慢病毒介導的ATF5基因沉默及其對荷人卵巢癌裸鼠移植瘤增殖的影響

蓋雪飛，谷 雪，丁朝霞，胡 明，王 斌，陳愛平，錢冬萌

(1青島大學醫學院附屬醫院，山東青島266003;2青島大學)

卵巢癌是目前病死率最高的婦科惡性腫瘤，居女性生殖系統三大惡性腫瘤之首，嚴重威脅女性的健康和生命［1］。人轉錄激活因子5(ATF5)是轉錄激活因子/cAMP應答元件結合蛋白家族的新成員，不僅參與細胞的生長、分化、應激、凋亡等，還參與腫瘤的發生［2～4］。RNA 干擾(RNAi)技術可以特異、高效、快速地抑制靶基因的表達，從而廣泛用于基因治療的研究［5］。2012年11月 ～2013年9月，我們利用ATF5-siRNA慢病毒載體，觀察ATF5基因沉默對荷人卵巢癌裸鼠移植瘤增殖的影響，以期為卵巢癌的基因治療提供理論依據。

1 材料與方法

1.1 材料 人卵巢癌細胞株SKOV3購于上海細胞庫;SPF級BALB/C-nude雌性裸鼠30只購于北京維通利華，4～6周齡，體質量為15～18 g。ATF5-siRNA慢病毒載體購于上海吉凱基因公司，小鼠抗人β-actin單克隆抗體購于武漢博士德生物有限公司，TUNEL試劑盒購于Roche公司。

1.2 方法

1.2.1 造模與分組處理 取對數生長期的人卵巢癌SKOV3細胞，經胰酶消化后，1 000 r/min離心10 mim。無血清培養基重懸，計數，調整細胞懸液密度為5×107/mL，每只裸鼠皮下注射100μL。注射7 d后，隨機分為實驗組、陰性對照組和空白對照組各10只。實驗組瘤內注射ATF5-siRNA慢病毒100 μL/(只·次)，陰性對照組瘤內注射空載慢病毒100μL/(只·次)，空白對照組瘤內注射PBS 100 μL/(只·次)，隔天1次，共7次。

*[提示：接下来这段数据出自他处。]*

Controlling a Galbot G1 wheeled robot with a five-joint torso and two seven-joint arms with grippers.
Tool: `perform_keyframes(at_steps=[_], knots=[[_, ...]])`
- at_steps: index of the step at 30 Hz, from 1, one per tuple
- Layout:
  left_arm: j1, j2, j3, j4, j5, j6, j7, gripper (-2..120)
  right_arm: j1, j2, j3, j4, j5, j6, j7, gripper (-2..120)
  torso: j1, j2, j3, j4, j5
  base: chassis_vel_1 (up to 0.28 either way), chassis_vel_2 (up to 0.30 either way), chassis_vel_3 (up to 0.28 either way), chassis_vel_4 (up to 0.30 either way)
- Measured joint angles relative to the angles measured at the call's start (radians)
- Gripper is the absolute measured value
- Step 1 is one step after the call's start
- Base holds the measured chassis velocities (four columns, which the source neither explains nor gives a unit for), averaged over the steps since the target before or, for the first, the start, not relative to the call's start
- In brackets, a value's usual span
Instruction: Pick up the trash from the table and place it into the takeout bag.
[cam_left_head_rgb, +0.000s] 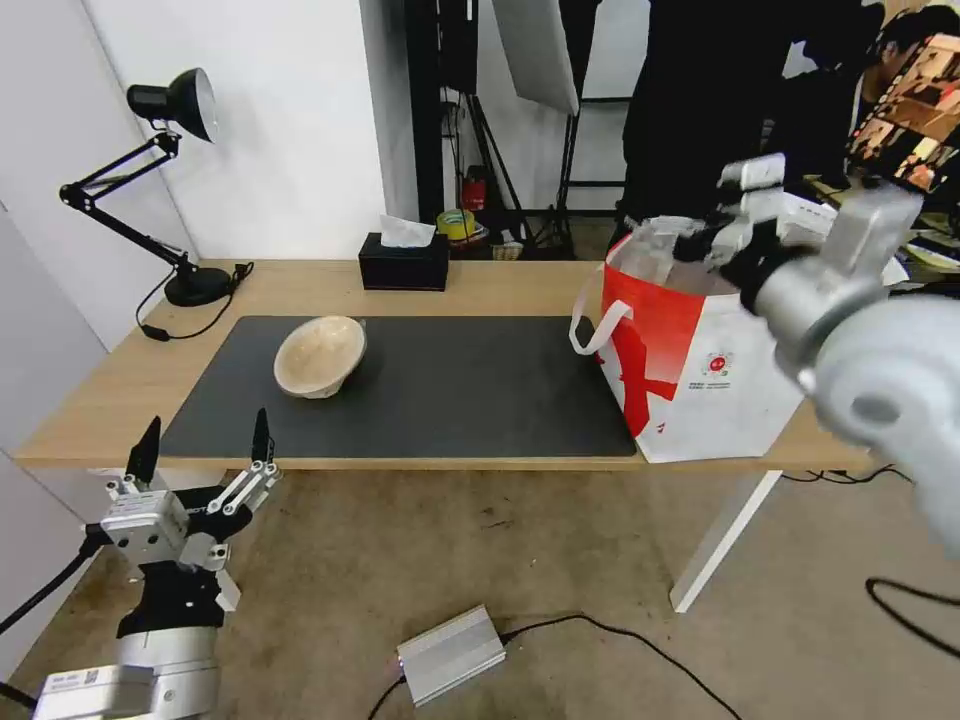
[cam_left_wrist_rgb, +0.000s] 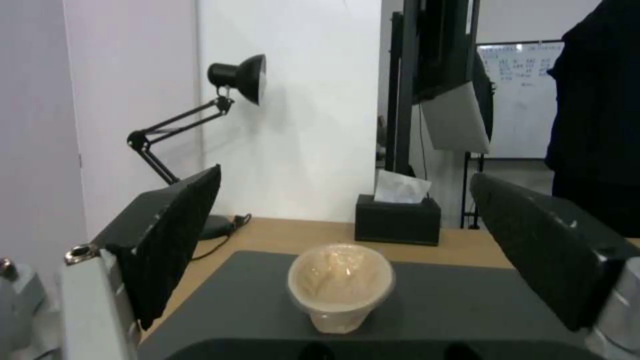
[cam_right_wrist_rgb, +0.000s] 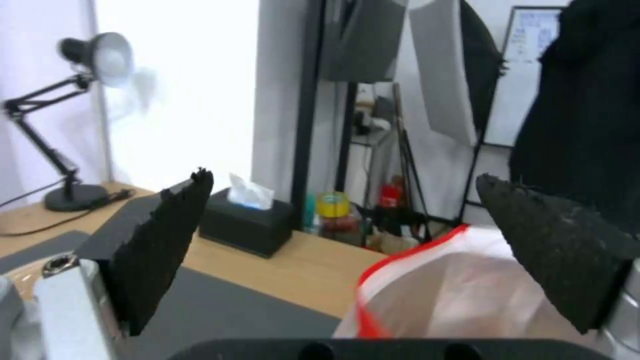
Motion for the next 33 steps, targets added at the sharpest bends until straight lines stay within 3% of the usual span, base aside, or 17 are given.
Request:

1.2.2 成瘤情況觀察 觀察裸鼠的一般情況，包括飲食、睡眠、活動狀態等。每隔3 d用游標卡尺測量裸鼠皮下移植瘤的最長徑及最短徑，計算移植瘤的體積，并繪制移植瘤生長曲線。移植瘤體積(V)=0.523 6×長徑×短徑2。4周后處死裸鼠，取出移植瘤組織并稱重，計算實驗組抑瘤率。實驗組抑瘤率=(空白對照組瘤重－實驗組瘤重)/空白對照組瘤重×100%。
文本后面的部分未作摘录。